Mr Shah’s son argued that Mr Shah had been non-UK domiciled at the time of his death, having failed to acquire a domicile of choice in England and Wales at any time during his period of UK residence. This was on the basis that he had always intended to return to India at some future time, with his initial move to the UK being prompted by the need to find a job. It was suggested that Mr Shah had originally intended to leave the UK following his retirement, although this was subsequently delayed for various reasons (including the deaths of his daughter and wife in 2010 and 2011 respectively and his subsequent poor health). Nonetheless, it was argued that, at all times, it was his intention to return to India, which was not just a “vague possibility, or a nebulous sentiment”.
A number of factors were examined by the Tribunal, including the frequency of Mr Shah’s trips to India; his family connections in both India and the UK; his Indian social and religious connections in the UK; his citizenship status (Mr Shah had taken the opportunity to acquire British citizenship in 1961 and relinquished his Indian citizenship at that time, although he acquired overseas citizenship status from India in 2014); and the steps he had taken to return to India.
There was little documentary or circumstantial evidence in support of Mr Shah’s domicile position (he had prepared a “DOM1” form in 2012 indicating his intention to leave the UK once he had “sorted [his] personal affairs and [his] health allows”, although this was not submitted to HMRC), but the Tribunal also heard witness evidence from relevant family members.

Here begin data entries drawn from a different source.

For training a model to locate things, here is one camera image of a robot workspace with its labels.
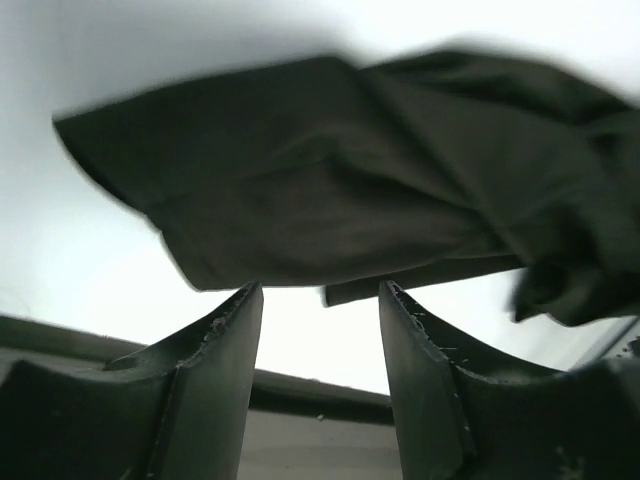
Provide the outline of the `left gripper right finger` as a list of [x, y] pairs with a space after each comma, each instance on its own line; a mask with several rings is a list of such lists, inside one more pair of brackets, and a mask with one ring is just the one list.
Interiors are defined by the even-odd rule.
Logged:
[[558, 371], [433, 315], [397, 284], [379, 316], [407, 479], [635, 479], [639, 362]]

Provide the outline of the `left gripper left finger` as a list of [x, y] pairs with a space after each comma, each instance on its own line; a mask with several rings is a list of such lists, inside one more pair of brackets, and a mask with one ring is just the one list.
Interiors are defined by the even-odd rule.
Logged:
[[205, 317], [91, 369], [11, 362], [5, 479], [233, 479], [263, 310], [250, 283]]

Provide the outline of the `black t shirt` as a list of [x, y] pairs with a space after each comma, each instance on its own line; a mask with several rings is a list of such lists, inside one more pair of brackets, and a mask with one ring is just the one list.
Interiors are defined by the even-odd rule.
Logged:
[[509, 269], [516, 321], [639, 305], [639, 110], [552, 64], [445, 49], [192, 79], [53, 122], [201, 291], [329, 306]]

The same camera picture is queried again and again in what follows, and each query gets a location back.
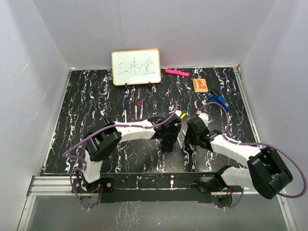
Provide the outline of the pink plastic clip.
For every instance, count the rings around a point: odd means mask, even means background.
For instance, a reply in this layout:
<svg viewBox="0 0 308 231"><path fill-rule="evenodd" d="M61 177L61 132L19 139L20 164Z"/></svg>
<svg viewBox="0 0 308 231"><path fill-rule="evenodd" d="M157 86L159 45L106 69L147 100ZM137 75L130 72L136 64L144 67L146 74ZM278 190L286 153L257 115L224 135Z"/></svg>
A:
<svg viewBox="0 0 308 231"><path fill-rule="evenodd" d="M190 74L188 72L182 72L182 71L179 71L179 70L171 70L171 69L168 69L168 68L165 69L165 73L183 76L183 77L189 77L190 76Z"/></svg>

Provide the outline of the white pen red tip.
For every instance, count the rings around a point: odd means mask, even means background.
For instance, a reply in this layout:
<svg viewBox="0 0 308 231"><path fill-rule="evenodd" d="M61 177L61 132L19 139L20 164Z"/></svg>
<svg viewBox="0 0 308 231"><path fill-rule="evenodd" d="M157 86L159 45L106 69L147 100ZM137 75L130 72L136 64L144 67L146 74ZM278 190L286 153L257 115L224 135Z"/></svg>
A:
<svg viewBox="0 0 308 231"><path fill-rule="evenodd" d="M137 122L138 121L138 101L135 100L135 121Z"/></svg>

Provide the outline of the white pen green tip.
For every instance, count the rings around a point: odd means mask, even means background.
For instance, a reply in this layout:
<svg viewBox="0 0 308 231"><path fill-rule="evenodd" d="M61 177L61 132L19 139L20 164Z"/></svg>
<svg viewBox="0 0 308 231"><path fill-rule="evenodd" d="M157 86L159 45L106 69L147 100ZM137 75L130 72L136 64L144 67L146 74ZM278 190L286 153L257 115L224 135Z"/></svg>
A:
<svg viewBox="0 0 308 231"><path fill-rule="evenodd" d="M181 144L181 141L180 141L179 137L177 137L177 142L178 142L178 145L179 145L180 149L182 150L183 147L182 147L182 144Z"/></svg>

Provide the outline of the small whiteboard with orange frame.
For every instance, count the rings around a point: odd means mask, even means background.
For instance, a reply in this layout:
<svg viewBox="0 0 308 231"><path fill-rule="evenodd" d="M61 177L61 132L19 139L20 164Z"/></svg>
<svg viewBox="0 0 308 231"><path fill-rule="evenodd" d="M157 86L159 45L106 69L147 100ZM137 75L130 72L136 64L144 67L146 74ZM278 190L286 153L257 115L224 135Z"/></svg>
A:
<svg viewBox="0 0 308 231"><path fill-rule="evenodd" d="M116 86L161 82L158 49L114 51L111 61L113 84Z"/></svg>

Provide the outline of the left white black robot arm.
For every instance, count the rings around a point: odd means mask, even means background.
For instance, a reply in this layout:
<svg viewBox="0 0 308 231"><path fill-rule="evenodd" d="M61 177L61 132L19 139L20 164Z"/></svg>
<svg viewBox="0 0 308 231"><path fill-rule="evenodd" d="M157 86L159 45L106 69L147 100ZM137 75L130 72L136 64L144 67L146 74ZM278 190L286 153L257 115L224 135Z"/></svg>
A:
<svg viewBox="0 0 308 231"><path fill-rule="evenodd" d="M100 171L106 159L119 143L133 140L161 140L162 146L169 152L181 130L181 119L173 115L171 119L161 116L138 122L114 122L110 118L103 120L106 130L93 136L84 144L86 169L82 171L81 187L94 192L99 188Z"/></svg>

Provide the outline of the white pen blue tip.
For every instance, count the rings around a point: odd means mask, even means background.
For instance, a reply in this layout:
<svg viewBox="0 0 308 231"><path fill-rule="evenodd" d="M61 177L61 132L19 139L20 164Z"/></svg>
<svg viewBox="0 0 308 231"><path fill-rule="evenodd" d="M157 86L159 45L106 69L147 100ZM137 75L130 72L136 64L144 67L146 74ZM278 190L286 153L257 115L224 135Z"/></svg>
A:
<svg viewBox="0 0 308 231"><path fill-rule="evenodd" d="M124 104L124 121L127 123L127 105Z"/></svg>

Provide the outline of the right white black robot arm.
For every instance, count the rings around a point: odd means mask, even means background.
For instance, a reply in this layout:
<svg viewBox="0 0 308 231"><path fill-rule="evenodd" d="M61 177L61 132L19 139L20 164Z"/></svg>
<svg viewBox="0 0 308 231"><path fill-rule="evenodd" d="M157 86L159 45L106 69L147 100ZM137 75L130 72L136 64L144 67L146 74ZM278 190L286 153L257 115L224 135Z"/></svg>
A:
<svg viewBox="0 0 308 231"><path fill-rule="evenodd" d="M187 122L185 142L224 155L242 164L243 168L224 167L214 174L215 187L225 191L231 186L255 189L272 199L293 181L293 175L274 148L236 144L207 127L207 116L195 116Z"/></svg>

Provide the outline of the white pen pink tip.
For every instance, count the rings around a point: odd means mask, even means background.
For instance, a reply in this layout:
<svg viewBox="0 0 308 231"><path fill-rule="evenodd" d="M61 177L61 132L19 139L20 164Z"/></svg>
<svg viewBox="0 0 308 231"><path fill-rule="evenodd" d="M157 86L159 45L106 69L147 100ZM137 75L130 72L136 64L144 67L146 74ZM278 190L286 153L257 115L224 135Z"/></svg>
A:
<svg viewBox="0 0 308 231"><path fill-rule="evenodd" d="M142 121L142 116L143 116L143 106L141 105L141 110L140 110L140 121Z"/></svg>

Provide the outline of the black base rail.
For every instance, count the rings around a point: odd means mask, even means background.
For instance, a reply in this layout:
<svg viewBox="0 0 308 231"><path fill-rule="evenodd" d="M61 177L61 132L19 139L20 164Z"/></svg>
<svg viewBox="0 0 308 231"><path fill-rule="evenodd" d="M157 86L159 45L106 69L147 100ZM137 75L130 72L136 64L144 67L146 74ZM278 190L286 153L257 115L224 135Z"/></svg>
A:
<svg viewBox="0 0 308 231"><path fill-rule="evenodd" d="M197 201L211 203L214 196L231 198L241 192L239 186L214 182L213 173L104 173L87 183L79 172L71 178L72 192L80 196L96 195L100 203Z"/></svg>

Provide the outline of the white pen yellow tip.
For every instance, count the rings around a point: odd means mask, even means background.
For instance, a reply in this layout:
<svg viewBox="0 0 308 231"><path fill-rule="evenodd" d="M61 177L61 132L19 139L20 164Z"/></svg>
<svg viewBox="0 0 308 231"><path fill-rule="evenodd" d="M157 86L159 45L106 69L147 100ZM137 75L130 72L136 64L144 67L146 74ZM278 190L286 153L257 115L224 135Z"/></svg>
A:
<svg viewBox="0 0 308 231"><path fill-rule="evenodd" d="M187 149L189 149L191 151L194 151L194 147L189 143L189 138L188 138L187 133L184 130L182 130L182 133L183 133L183 136L184 136L185 147L187 147Z"/></svg>

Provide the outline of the orange card pack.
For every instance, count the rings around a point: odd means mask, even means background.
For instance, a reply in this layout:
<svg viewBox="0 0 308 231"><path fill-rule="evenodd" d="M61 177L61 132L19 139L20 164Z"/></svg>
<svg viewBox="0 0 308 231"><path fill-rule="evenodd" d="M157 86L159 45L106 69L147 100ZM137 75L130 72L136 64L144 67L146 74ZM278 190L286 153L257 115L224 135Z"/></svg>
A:
<svg viewBox="0 0 308 231"><path fill-rule="evenodd" d="M208 92L208 87L206 80L203 78L194 78L192 80L193 83L193 89L196 93L206 93Z"/></svg>

Tribunal decision and points to note for clients
In considering the evidence across Mr Shah's life, the Tribunal found that Mr Shah had not shown an intention to return to India and so was domiciled in England and Wales at the time of his death by virtue of having formed a domicile of choice in the UK at some point after 1973. The Tribunal noted that, despite several trigger events to leave the UK (e.g. the sale of his business, the deaths of his daughter and wife, the sale of the family home etc.), Mr Shah took no steps to return to India and determined that any intentions he had to move to India were “at best vague".
The case demonstrates that the courts will look at a number of factors across an individual’s life when making a domicile assessment, and so those seeking to maintain their non-UK domicile status (particularly in circumstances where they may be seeking to rely on the terms of an estate tax treaty) should consider their position carefully and have suitable evidence to support their position.